After three years in development, and a partnership with trading network Fix Flyer, Riskalyze is ready to compete with outside automated trading and rebalancing services. Called Connected Trading, the new feature picks up where Riskalyze’s Autopilot Trading previously left off, smoothly moving trades from Riskalyze into advisors’ existing custody relationships at Charles Schwab, Fidelity, Pershing, TD Ameritrade and RBC. For advisors who are using Autopilot, Connected Trading retains the pricing structure advisors previously had in place.
The move puts Riskalyze in competition with other trading and rebalancing solutions, even ones offered by custodians themselves, such as TD Ameritrade’s iRebal. It’s a remarkable example of growth in plain sight that has gone unnoticed by many advisors, as Riskalyze has evolved from a company that started out in 2011 as a provider of client and portfolio risk metrics into a firm offering advisor basics like financial planning, via a feature called Retirement Maps, and trading.
Riskalyze identified a need for a trading solution, said CEO Aaron Klein, because advisors simply weren’t using other tools or the tools they used were often too difficult, if functioning at all, when advisors needed to make a trade. Of the Riskalyze “market base,” 74% of advisors manage accounts and trades themselves, he said. Of that group, 70% of advisors hand-type trading instructions to custodians, while the other 30% are using a rebalancing tool. Of those using a rebalancing tool, “over half of them can’t get it to work or can’t use it effectively.”
“We just felt like it was time to reinvent that,” he said. “Rebalancing is just an older model. It’s a different paradigm of doing things and trading automation is a reinvention of how advisors should actually manage these accounts and manage trading. I think it’s a model that wins.”

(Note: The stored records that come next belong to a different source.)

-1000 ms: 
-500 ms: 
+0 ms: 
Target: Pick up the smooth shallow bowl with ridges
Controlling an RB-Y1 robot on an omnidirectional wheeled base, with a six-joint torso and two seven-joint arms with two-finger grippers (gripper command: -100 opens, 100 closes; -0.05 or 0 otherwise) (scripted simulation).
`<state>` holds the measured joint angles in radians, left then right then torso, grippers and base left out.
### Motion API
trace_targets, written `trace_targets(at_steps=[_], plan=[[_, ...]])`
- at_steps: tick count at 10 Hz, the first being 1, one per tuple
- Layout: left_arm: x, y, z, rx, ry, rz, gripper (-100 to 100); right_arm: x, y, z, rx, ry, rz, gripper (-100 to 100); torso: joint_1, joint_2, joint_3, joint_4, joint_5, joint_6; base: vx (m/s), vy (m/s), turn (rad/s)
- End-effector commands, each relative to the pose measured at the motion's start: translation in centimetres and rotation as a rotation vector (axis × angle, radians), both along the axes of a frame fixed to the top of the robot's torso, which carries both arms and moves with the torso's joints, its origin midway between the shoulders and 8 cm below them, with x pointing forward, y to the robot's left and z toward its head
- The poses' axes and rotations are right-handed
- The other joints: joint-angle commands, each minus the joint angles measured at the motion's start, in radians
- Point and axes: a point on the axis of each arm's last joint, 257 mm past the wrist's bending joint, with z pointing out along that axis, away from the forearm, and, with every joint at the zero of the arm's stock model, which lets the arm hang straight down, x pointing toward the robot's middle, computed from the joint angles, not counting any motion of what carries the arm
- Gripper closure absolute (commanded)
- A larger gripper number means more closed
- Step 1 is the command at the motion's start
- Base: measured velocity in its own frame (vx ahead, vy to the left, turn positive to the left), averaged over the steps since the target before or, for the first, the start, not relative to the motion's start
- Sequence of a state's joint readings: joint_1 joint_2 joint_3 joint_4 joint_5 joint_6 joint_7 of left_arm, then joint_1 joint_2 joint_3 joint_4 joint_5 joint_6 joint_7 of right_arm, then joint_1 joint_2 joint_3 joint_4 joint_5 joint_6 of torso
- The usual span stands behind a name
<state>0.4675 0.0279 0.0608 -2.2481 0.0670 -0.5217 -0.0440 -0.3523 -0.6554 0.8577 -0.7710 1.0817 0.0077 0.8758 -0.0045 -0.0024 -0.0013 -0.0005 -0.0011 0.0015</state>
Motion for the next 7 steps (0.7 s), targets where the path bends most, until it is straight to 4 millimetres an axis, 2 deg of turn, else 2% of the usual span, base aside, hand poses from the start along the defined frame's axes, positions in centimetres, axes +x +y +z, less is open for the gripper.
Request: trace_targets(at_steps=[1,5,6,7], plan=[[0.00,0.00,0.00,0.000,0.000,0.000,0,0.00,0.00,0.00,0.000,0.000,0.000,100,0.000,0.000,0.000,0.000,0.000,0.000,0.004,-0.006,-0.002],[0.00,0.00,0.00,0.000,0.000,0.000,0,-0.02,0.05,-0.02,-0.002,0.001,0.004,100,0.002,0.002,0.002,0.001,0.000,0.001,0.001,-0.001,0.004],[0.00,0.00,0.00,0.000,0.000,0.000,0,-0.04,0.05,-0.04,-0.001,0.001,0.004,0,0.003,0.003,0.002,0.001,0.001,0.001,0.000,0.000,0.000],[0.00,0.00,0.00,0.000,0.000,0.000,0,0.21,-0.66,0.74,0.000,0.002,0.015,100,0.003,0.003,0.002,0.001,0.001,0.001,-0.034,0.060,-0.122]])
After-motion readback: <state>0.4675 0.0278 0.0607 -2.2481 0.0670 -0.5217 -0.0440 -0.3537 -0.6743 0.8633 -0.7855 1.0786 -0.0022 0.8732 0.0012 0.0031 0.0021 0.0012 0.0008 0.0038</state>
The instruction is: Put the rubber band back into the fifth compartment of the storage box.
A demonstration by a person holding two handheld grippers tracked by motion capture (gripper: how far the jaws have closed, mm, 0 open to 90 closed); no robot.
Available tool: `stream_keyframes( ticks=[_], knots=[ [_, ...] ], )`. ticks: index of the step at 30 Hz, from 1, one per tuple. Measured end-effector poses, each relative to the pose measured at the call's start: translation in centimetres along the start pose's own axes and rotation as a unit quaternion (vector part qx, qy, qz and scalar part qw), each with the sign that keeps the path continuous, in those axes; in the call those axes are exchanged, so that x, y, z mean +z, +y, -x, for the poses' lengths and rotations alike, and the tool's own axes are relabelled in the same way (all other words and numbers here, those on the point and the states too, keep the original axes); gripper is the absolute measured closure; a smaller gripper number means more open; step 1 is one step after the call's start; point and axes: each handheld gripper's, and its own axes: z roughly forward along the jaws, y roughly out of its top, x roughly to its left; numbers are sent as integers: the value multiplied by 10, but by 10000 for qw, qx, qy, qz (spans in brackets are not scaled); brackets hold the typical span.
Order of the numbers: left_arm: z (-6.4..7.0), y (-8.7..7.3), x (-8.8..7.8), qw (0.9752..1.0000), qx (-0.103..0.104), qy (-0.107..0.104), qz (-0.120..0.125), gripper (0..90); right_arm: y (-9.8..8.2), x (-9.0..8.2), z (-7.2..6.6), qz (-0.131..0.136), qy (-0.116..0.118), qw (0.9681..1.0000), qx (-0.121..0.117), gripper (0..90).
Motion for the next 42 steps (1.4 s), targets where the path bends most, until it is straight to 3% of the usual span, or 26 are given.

But trading isn’t all the company has been working on. Riskalyze’s annual summit, called Fearless Investing and attended by over 650 advisors this year in Boston, also highlighted the firm’s move into marketing. In addition to the lead generation questionnaire it provides to advisors to help convert web traffic into prospects, the firm is supplying advisors with what it calls an Interactive Advisor Marketing Kit.
As the first Riskalyze product not developed by engineers, according to Klein, the marketing package includes templates for presentations, brochures and press releases, and even support for personalizing client-facing videos and social media image generators. It’s intended to "widen the funnel," bringing traffic to advisor websites and in turn generate a better probability of success for the lead generation questionnaire.
Other announcements include an overhaul to Riskalyze’s risk questionnaire, improving the interface while relying on the same underlying process. The feature is called the Next-Gen Risk Assessment. In addition, the firm enhanced its database of analytics and metrics for individual stocks, ETFs and mutual funds. Called Individual Security Analysis, it pulls in data from Morningstar and other providers directly into Riskalyze.
Riskalyze has also reconfigured its pricing, in a move reflective of the increasing business it is doing with enterprises; Riskalyze Pro now rebranded as Riskalyze Select, is $250 a month per advisor, and Riskalyze Premier rebranded as Riskalyze Elite, is a tier that costs $350 a month per advisor. Its enterprise version costs $450 a month per advisor and supports sharing between users, as well as other team controls. It will also be providing more granularity to its GPA feature, a metric measuring efficiency of return per unit of risk, after the tool’s rollout didn’t meet advisors' initial expectations.
While Klein firmly maintains that the company offers just two business pillars for advisors—risk metrics and trading—some advisors are openly considering swapping out the tech they currently use for functions like financial planning in exchange for Riskalyze features. “The Riskalyze Retirement Maps feature is pretty advanced,” said Matt Stephens, an advisor at The Wealth Plan Company in Wilmington, NC. “I’ve thought about dropping my other financial planning software and only using this.” He currently uses eMoney Advisor and Envestnet | MoneyGuide, but has considered dropping MoneyGuide and just keeping the client portal from eMoney.
Klein carefully addressed the question of what services, exactly, Riskalyze was providing with its expanding set of features. Retirement Maps, which calculates the probability of achieving a future goal and allows for advisors to provide insight into how to achieve the goal, is just “whetting the appetite” for robust financial planning, said Klein. He prefers to think of Riskalyze’s growing feature set as “deepening what we do, not broadening what we do.”
Call it what he may, under the theme of following advisors’ needs, Riskalyze has carved a space for itself with “light” versions of specialist products, entrenching itself at the borders of stand-alone products. Whether it eventually pushes those products out of the way, or advisors do the pushing on behalf of the firm, remains to be seen. Many Riskalyze users, however, swear by the simplicity of the software.
It’s also worth pointing out that speculation and questions around Klein’s vision aren’t new. Two years ago, industry observers were asking if Riskalyze wanted to be the central tech dashboard for advisors. Those questions haven’t disappeared and the manner in which advisors use Riskalyze—as a lead generation tool, to provide financial planning and now to trade—should answer some of those questions.
By going deeper, it seems, Riskalyze is actually going broader.